En ese momento entró en el despacho Matthew Lucas con los ojos enrojecidos por el cansancio. Llevaba tres días sin apenas dormir. La noticia de la muerte de Mireille le había conmocionado.
– Tú también me engañaste, Matthew -le reprochó Hans Wein.
– Sí. Nunca me gustó Mireille, pero creí que la idea de Lorenzo de infiltrarla era una posibilidad que no debíamos desperdiciar, pero a la que usted se opondría. Puede pedir a mi agencia que me releven como enlace con el Centro Antiterrorista; entiendo que debe ser así, se ha quebrado la confianza entre usted y yo -afirmó con aplomo Matthew Lucas.
– Lo haré, no dudes que lo haré. En cuanto a ti, Lorenzo… creo que es una buena idea que regreses a Roma ahora que vas a ser abuelo. Ya no confío en ti.

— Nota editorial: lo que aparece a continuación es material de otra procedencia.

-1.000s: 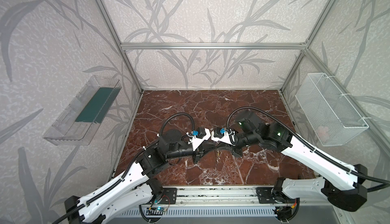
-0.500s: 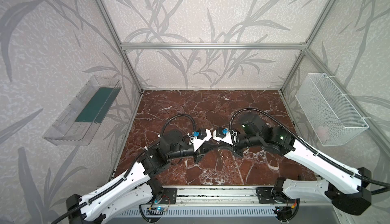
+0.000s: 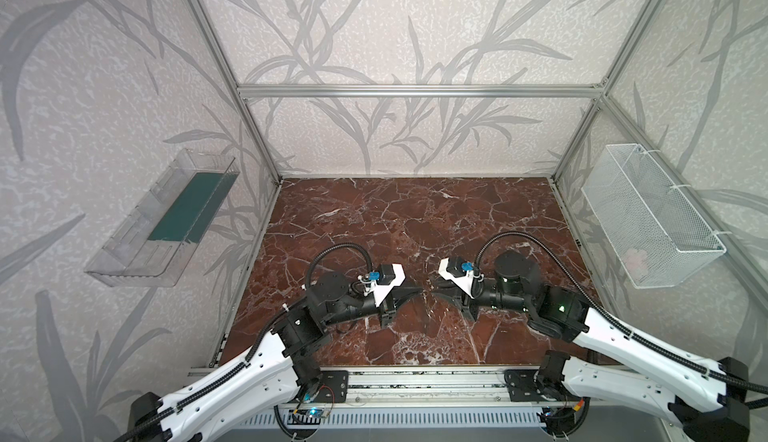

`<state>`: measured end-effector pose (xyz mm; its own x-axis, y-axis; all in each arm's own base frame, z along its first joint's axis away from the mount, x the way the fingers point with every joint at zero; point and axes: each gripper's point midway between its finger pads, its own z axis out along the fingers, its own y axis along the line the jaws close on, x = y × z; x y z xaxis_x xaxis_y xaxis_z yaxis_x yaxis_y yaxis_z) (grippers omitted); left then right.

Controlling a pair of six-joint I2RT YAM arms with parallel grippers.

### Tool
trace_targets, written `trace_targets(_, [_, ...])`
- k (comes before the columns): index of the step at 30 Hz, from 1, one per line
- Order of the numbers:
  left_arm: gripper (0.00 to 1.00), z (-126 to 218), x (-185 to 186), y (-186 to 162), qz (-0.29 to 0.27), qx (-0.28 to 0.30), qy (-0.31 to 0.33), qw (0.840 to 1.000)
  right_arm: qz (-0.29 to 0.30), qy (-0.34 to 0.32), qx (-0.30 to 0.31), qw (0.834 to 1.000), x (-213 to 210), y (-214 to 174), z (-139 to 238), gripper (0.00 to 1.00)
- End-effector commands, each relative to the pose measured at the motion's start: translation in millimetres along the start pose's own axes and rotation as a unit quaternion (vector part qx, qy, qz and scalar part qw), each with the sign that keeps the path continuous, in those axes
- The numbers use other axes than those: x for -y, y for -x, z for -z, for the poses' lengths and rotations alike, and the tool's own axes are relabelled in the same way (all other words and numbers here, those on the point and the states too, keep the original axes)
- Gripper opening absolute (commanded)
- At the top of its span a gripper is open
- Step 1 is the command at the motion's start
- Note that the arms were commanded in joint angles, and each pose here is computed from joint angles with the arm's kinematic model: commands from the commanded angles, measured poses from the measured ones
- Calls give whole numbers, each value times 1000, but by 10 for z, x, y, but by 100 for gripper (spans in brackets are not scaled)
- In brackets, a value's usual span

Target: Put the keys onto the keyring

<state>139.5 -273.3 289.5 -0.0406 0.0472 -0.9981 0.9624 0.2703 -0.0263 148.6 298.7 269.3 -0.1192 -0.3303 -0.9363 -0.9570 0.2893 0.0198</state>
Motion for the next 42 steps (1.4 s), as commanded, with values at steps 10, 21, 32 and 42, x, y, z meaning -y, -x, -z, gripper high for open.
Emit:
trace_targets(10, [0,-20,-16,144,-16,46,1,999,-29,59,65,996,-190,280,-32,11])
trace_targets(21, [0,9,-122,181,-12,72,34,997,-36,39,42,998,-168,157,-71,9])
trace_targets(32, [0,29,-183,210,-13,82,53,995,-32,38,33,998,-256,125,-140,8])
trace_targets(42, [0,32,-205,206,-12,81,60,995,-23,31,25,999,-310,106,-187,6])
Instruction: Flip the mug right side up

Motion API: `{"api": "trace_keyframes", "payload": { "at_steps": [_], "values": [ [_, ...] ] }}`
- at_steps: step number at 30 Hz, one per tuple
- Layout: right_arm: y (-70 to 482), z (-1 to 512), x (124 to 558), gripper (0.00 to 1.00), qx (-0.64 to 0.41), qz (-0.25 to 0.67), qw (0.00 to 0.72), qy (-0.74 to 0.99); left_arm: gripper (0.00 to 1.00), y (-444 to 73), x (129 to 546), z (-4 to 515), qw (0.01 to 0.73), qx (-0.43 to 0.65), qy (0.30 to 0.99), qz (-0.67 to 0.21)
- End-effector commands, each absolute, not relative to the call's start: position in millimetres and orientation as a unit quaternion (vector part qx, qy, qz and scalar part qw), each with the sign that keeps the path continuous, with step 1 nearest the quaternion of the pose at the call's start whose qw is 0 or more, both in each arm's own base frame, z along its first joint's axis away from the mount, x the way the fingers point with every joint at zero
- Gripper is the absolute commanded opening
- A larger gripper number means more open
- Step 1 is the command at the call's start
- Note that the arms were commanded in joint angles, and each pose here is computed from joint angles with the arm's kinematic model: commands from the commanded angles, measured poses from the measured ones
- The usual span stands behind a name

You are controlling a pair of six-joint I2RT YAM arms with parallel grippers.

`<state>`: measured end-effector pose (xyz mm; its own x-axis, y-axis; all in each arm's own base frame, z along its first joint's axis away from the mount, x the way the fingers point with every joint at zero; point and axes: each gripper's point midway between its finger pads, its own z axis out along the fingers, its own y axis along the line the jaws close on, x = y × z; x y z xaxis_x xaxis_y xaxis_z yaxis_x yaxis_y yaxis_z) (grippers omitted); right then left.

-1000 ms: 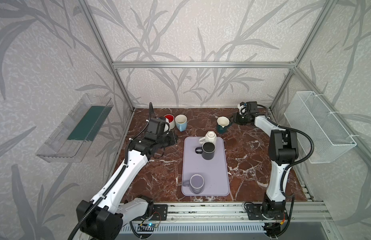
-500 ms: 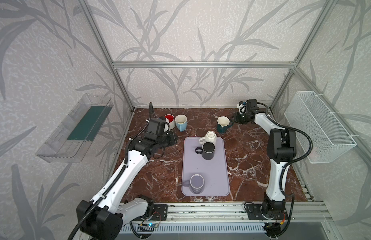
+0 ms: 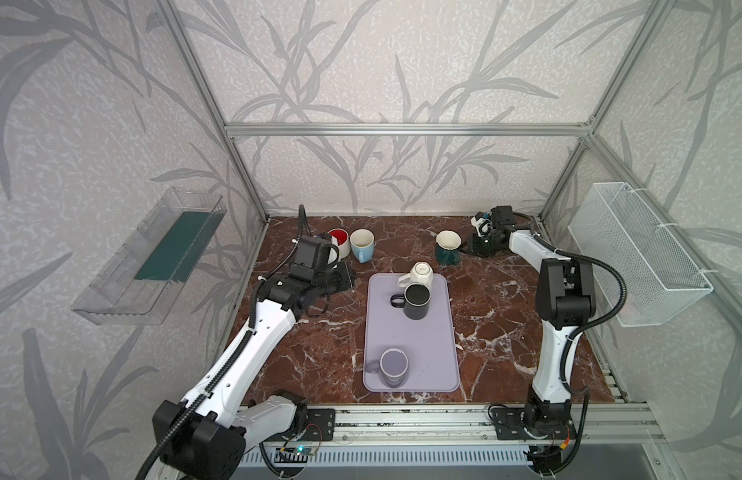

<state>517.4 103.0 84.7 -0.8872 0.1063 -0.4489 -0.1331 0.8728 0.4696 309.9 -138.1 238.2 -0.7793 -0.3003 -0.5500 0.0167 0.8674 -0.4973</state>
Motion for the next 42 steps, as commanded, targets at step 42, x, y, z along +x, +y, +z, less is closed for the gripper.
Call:
{"api": "trace_keyframes", "payload": {
  "at_steps": [42],
  "values": [
    [175,126,456,0.52,0.031,0.143,0.269,0.952,0.24,-138,293,243,0.32,-0.059,0.911,-0.253]
  ]
}}
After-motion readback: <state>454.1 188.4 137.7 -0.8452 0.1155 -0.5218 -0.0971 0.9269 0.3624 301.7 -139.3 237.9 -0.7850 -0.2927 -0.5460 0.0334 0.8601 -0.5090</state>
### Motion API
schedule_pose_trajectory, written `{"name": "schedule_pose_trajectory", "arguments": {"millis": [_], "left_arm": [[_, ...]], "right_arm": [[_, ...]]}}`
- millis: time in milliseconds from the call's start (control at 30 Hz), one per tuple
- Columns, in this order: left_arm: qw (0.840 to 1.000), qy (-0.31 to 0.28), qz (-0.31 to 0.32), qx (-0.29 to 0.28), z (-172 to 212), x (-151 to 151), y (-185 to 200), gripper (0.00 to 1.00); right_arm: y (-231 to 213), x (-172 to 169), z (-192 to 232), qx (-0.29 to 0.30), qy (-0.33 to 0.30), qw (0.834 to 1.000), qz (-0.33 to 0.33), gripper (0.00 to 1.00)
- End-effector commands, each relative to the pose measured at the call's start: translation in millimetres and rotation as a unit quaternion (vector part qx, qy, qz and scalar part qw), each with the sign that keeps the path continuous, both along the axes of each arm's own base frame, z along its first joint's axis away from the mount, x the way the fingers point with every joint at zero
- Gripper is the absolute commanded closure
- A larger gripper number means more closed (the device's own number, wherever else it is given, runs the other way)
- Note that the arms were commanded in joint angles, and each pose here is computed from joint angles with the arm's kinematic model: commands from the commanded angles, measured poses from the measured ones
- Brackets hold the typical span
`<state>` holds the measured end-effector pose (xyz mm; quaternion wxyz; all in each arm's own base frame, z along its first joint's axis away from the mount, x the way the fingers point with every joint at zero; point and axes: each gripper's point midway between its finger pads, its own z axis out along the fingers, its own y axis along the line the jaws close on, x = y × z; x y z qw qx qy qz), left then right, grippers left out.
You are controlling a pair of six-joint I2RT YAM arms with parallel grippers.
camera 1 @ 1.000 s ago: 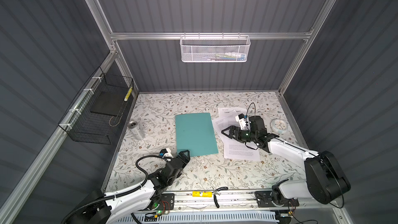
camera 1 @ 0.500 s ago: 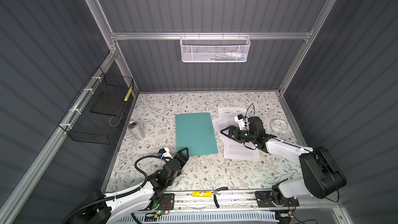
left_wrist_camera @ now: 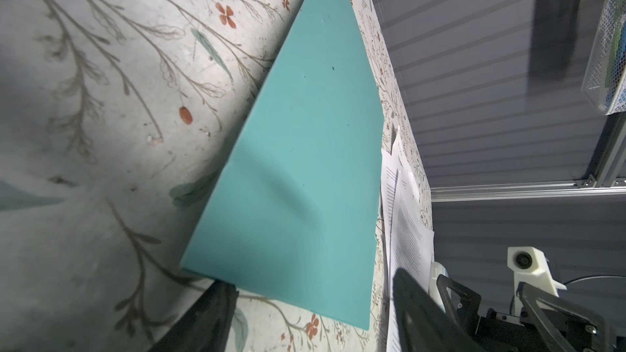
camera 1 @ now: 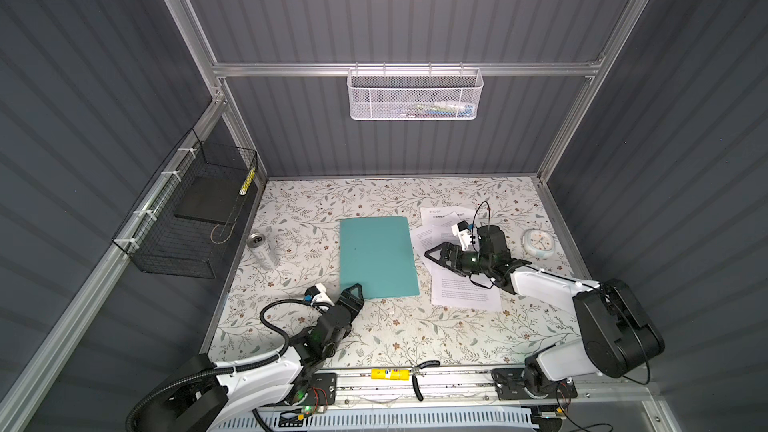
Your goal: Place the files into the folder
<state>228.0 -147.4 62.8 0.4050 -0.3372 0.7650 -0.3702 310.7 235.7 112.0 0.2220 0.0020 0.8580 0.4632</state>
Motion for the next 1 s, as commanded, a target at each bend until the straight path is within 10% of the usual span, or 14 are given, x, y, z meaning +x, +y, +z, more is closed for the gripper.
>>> {"name": "schedule_pose_trajectory", "arguments": {"millis": [0, 967], "left_arm": [[1.0, -0.01, 0.012, 0.027, -11, -3, 14, 0.26], [1.0, 0.009, 0.009, 0.021, -11, 26, 7, 0.24]], "right_arm": [[4, 1, 3, 0.002, -0.007, 1.0, 0.009, 0.03], [6, 10, 20, 0.004, -0.027, 1.0, 0.009, 0.03]]}}
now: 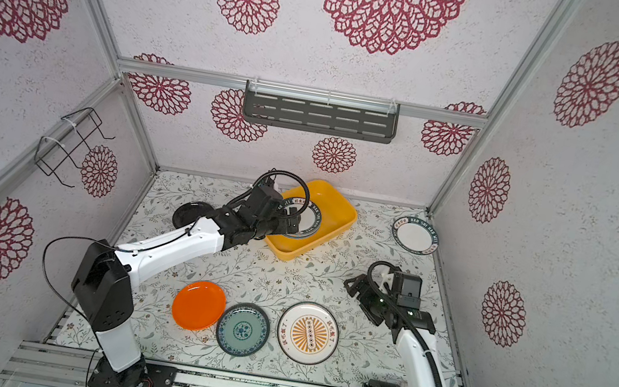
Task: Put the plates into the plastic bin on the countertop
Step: 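Open left gripper and lift it clear while right gripper reaches toward sunburst plate, then grasp the edge of the orange-sunburst plate with right gripper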
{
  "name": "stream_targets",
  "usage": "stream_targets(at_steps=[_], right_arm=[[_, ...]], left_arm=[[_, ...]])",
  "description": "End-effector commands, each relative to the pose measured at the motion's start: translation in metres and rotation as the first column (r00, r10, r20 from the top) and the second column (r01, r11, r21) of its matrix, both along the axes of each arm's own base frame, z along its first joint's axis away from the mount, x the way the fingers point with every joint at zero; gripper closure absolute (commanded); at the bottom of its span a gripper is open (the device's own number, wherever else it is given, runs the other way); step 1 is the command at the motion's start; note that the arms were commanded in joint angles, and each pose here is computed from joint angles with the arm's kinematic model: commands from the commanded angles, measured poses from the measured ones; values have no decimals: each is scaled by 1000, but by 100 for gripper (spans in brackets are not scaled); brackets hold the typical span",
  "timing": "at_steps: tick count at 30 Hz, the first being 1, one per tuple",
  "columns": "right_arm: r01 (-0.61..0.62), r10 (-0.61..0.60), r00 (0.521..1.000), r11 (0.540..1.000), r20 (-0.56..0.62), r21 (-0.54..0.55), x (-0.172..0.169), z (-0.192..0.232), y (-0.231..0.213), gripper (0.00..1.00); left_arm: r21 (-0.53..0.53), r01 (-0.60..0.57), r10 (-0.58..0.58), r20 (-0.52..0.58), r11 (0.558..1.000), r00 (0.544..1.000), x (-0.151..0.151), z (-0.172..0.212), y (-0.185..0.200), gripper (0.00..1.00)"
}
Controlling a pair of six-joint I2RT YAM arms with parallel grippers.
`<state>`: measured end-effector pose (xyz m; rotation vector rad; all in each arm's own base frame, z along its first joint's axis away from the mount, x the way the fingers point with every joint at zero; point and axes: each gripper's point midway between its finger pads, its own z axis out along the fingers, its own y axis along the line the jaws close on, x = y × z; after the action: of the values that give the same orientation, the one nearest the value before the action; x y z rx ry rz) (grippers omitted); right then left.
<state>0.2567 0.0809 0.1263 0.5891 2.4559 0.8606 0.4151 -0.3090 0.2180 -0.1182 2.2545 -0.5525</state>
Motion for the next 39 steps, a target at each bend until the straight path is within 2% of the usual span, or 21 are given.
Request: stream_targets(at_steps=[1,7,11,19,32,39], right_arm=[[-62,62,997,998,-37,4,-24,-10,10,9],[-118,116,986,993,-123,-12,-59,-37,17,12],[-154,151,976,988,-159,-6,-72,-47,21,17],[-209,209,958,978,-196,21,-85,-65,31,24],[-280,277,927,960,-254,28,-92,-94,39,32],[-288,273,917,957,-292,-11,-94,-110,34,48]], left_arm=[[-86,24,-20,43,996,999,-12,21,-10,2],[-82,96,-94,19,992,995,-34,14,-30,2],[-76,118,-117,15,990,993,-43,15,-39,2],[-84,52,-55,-30,995,998,-55,0,-26,2],[-78,-38,35,-35,996,999,-70,-2,4,2],[-68,-57,54,-54,996,997,-75,-10,8,2]])
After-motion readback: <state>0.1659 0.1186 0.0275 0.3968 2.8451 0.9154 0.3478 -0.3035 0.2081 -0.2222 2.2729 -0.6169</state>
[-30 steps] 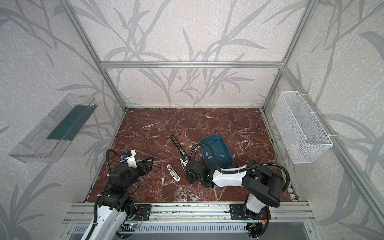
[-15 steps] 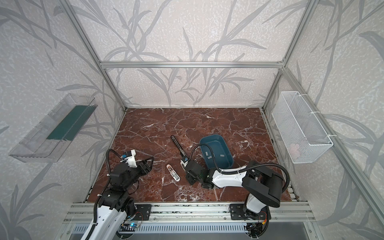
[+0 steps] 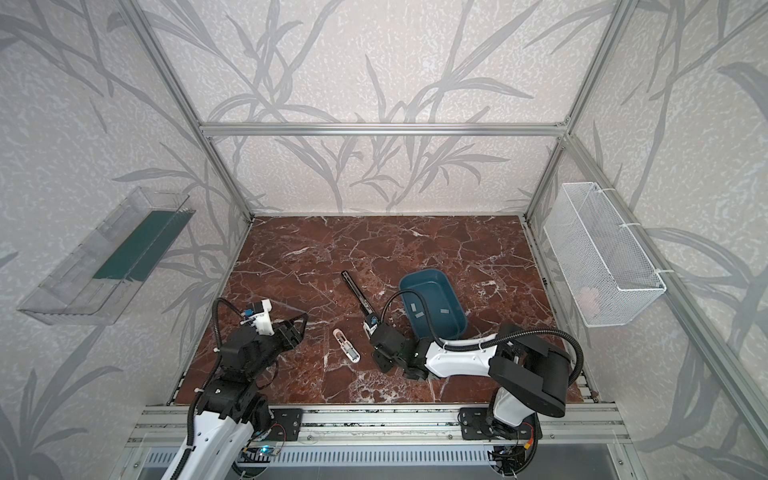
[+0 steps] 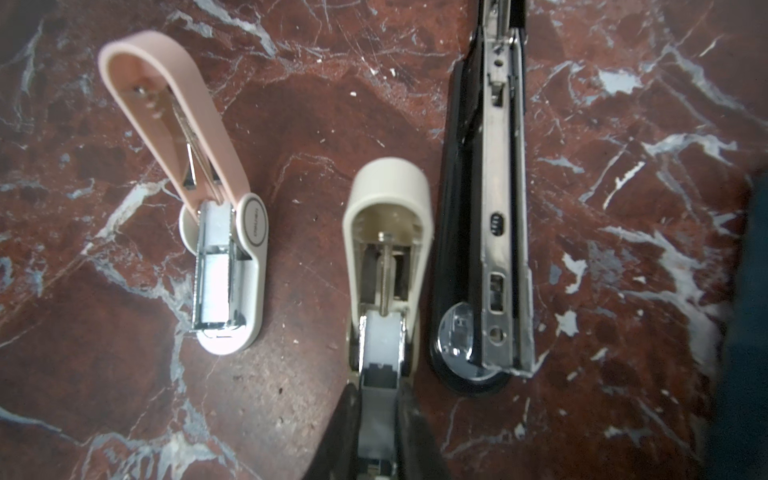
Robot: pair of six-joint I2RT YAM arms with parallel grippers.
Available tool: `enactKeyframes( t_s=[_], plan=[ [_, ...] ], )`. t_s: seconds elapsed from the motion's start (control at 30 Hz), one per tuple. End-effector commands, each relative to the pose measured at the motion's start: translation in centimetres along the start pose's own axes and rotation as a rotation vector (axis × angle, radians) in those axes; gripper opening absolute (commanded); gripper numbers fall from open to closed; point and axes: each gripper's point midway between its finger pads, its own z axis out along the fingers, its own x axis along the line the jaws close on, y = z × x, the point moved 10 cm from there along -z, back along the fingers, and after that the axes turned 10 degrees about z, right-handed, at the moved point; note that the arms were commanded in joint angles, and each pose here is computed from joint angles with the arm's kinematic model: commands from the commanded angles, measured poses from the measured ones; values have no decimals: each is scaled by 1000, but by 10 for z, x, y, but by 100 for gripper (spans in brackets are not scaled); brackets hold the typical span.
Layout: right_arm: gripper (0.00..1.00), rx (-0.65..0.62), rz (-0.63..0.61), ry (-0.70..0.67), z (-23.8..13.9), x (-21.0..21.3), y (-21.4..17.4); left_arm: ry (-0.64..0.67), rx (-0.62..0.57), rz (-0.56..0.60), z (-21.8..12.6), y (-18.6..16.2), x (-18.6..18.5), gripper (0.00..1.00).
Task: Load the staples into the stapler
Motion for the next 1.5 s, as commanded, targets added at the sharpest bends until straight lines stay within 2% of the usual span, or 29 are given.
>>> enactKeyframes(
  t_s=[0.0, 0.17, 0.53, 0.8, 0.93, 1.1, 1.47],
  plan=[
    [23, 60, 0, -28, -4, -4, -11, -4, -19, 11, 1, 2, -1, 66],
    [24, 76, -3, -25, -2, -2, -10, -6, -19, 12, 1, 2, -1, 65],
    [39, 52, 0, -27, -7, 2, 1, -6, -21, 13, 1, 2, -1, 66],
    [39, 96, -2, -81, 12, 3, -2, -10, -18, 13, 0, 2, -1, 66],
    [38, 115, 1, -80, 19, 4, -5, -11, -19, 12, 1, 2, -1, 66],
    [27, 119, 18, -57, 24, 9, -3, -10, -22, 13, 1, 2, -1, 66],
    [22, 153, 33, -58, 45, 18, -2, -14, -21, 13, 0, 2, -2, 66]
  ],
)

– Lo entiendo, Hans, no te lo reprocho.
– No, no puedes reprochármelo. Bien, recapitulemos, pero ¿dónde demonios están Laura White y Andrea Villasante? He pedido que las convoquen a la reunión…
Diana Parker, la asistente de Andrea Villasante, entró en ese momento en el despacho con el rostro desencajado. Los tres hombres se quedaron mirándola expectantes, sin saber qué pensar.
– ¡Es horrible! ¡Horrible! -decía Diana entre sollozos.
– Pero ¿qué sucede? -exclamó Hans Wein-. ¡Haga el favor de hablar!
Una secretaria entró también en el despacho y tras ella la mayoría de los miembros de la oficina. Todos estaban conmocionados. Por fin Diana Parker fue capaz de hablar.
– ¡Están muertas! ¡Dios mío, qué horror!
Dos minutos más tarde un inspector de la policía de Bruselas pedía permiso para hablar con Hans Wein.
– Los cuerpos de la señora Laura White y la señora Andrea Villasante han sido encontrados está mañana por una mujer que había sacado a su perro a pasear. La mujer que las encontró paseaba por el parque con el perro y éste comenzó a tirar de ella llevándola hasta donde estaban los cadáveres. El forense dice que la muerte debió de ser alrededor de las ocho de la noche. Se han encontrado dos bolsas con los efectos personales de ambas mujeres; al parecer regresaban de jugar a squash.